Ainsi, les études de l'INRA ont fourni la caution scientifique nécessaire pour étayer les dispositifs politiques et juridiques destinés à défendre la filière du foie gras. Ces mêmes études constituent aujourd'hui les armes des représentants de la France dans le processus de réexamen des recommandations européennes concernant cette production. Les autorités françaises comptent sur les travaux de l'INRA pour plaider que le gavage ne nuit pas au bien-être des oiseaux et que les contraintes fixées en 1999 doivent donc être réduites ou, mieux, levées.

[2] Recommandation concernant les canards de Barbarie et les hybrides de canards de Barbarie et de canards domestiques et Recommandation concernant les oies domestiques et leurs croisements adoptées le 22 juin 1999 par le Comité permanent de la Convention européenne sur la protection des animaux dans les élevages. Le texte de ces recommandations est disponible sur le site du Conseil de l'Europe : http://www.coe.int/T/F/affaires_jur....

[3] L'article 10 de la recommandation concernant les canards interdit les cages individuelles dans les nouvelles installations à compter du 31 décembre 2004 et dans l'ensemble des installations à compter du 31 décembre 2010.

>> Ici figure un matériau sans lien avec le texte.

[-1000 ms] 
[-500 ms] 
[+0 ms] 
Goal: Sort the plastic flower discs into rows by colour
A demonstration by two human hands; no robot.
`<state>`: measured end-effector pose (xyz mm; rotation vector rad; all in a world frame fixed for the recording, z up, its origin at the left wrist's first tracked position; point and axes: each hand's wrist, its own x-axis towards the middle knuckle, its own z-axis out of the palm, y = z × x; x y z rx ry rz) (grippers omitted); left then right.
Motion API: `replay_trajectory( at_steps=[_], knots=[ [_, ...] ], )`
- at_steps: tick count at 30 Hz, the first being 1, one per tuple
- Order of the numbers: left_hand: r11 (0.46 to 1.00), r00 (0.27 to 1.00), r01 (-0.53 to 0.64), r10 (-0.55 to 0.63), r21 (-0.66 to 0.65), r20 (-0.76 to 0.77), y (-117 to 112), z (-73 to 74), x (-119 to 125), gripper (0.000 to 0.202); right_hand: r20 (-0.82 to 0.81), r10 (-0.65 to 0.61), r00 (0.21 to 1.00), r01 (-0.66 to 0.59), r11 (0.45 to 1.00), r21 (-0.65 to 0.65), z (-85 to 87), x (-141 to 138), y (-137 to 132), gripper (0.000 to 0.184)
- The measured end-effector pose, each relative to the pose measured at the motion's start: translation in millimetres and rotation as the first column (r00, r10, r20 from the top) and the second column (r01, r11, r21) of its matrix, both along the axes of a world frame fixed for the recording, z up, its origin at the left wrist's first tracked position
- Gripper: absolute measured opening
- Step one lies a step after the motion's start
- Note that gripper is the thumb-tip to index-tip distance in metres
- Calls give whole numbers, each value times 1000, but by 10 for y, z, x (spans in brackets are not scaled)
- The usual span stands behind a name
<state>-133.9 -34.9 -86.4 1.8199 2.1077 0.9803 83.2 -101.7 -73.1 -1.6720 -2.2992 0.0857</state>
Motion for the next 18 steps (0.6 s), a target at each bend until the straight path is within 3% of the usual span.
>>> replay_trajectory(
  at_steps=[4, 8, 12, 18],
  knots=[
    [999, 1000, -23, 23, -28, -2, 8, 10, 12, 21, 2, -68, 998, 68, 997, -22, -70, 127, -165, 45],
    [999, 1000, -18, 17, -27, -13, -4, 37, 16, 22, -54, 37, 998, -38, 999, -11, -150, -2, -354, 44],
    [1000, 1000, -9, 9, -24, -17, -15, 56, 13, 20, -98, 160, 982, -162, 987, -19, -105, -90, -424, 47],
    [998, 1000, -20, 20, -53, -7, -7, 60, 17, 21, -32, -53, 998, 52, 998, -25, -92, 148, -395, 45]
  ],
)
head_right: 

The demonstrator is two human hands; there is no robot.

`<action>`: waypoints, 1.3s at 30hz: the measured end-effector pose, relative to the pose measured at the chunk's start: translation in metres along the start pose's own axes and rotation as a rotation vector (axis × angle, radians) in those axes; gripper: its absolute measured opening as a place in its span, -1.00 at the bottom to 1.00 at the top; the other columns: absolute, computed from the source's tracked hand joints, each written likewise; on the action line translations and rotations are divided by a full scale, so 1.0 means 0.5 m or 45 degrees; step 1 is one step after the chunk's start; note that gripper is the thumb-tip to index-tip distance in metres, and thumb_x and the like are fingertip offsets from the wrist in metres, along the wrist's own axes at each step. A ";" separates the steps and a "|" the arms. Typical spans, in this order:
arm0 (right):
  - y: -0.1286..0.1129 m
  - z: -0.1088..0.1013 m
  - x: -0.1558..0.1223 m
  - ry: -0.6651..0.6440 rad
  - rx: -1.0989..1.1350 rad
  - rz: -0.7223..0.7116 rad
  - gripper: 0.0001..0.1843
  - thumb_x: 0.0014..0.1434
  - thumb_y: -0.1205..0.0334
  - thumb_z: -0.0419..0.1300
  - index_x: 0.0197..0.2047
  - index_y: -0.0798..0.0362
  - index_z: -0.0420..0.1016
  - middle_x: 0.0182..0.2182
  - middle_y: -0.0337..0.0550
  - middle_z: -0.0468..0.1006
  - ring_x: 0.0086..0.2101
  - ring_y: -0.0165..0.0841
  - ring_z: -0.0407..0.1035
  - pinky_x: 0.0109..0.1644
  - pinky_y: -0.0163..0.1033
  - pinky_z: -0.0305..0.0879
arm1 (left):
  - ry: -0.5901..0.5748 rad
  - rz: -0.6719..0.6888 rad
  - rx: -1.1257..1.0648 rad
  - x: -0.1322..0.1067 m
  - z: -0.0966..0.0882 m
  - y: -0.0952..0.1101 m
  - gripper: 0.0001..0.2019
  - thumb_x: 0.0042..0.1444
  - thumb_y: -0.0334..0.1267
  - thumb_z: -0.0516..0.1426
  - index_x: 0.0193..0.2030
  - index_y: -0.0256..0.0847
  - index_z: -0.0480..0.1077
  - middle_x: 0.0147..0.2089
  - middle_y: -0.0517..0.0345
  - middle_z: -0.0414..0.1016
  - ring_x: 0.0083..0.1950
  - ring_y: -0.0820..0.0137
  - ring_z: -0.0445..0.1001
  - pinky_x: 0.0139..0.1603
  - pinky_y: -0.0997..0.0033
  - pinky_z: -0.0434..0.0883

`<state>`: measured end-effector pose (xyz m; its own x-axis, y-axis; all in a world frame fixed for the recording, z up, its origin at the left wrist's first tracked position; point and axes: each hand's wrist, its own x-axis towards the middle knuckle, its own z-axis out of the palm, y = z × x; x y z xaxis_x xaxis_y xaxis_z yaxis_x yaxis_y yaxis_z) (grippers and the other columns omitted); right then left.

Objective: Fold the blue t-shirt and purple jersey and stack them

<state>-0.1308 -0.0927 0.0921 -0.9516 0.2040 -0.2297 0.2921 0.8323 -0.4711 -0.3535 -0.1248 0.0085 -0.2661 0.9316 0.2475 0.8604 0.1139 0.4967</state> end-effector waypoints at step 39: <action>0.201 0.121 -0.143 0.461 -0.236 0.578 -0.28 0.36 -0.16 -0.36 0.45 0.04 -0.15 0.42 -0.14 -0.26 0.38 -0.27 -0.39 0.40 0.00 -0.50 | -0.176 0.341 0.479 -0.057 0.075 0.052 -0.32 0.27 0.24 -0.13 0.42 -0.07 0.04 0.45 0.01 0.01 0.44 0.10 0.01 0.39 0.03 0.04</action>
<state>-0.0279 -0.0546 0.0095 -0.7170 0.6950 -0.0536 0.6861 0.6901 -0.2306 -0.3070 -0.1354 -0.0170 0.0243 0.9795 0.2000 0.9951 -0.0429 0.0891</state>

[5] Les rédacteurs de ce rapport sont Philippe de Nonancourt (ingénieur général du génie rural et des eaux et forêts), François Roussel (inspecteur général de l'agriculture) et Gisèle Rossat-Mignod (chargée de mission au Conseil général vétérinaire).

[6] Des extraits de ce rapport (dont l'avant-propos est cité ici) sont reproduits dans Ministère de l'agriculture – Inspection générale de l'agriculture, Rapport [d'activité] 2005, mai 2006, pages 59-60, http://www.agriculture.gouv.fr/spip....

[7] Dans le rapport du ministère de l'agriculture, les 12 études citées (dans les sections « 2.3.3 Sciences du comportement et bien être des palmipèdes » et « 2.3.4 Les neurosciences ») pour appuyer la thèse selon laquelle les oiseaux ne souffrent pas du gavage sont toutes signées par MM. Guémené, Guy et/ou Faure de l'INRA : Guy et al. (1998) ; Guémené et Guy (2004) ; Faure et al. (1996) ; Guémené et al. (1996), (1998a), (2001) ; Faure et al. (2000) ; Mirabito et al. (2002) ; Faure et al. (2001) ; Servière et al. (2000), (2002), (2004).

[9] Le texte de l'amendement 354 et l'exposé des motifs sont consultables sur http://www.assembleenationale.fr/12.... Il n'y a pas eu un mais trois « amendements foie gras », de libellés identiques, portés par des groupes de députés différents : les amendements 354, 540 et 1001.

[10] Compte rendu du débat à l'Assemblée nationale : http://www.assemblee-nationale.fr/1.... Compte rendu du débat au Sénat : http://www.senat.fr/seances/s200511....

[11] Seuls quatre sénateurs Verts manifestent leur opposition en présentant un contre-amendement, qui est rejeté.

[12] Le texte de « l'amendement foie gras » constitue désormais un article du code rural : article L. 654-27-1 inséré dans ce code par l'article 74 de la loi n° 2006-11 du 5 janvier 2006 d'orientation agricole.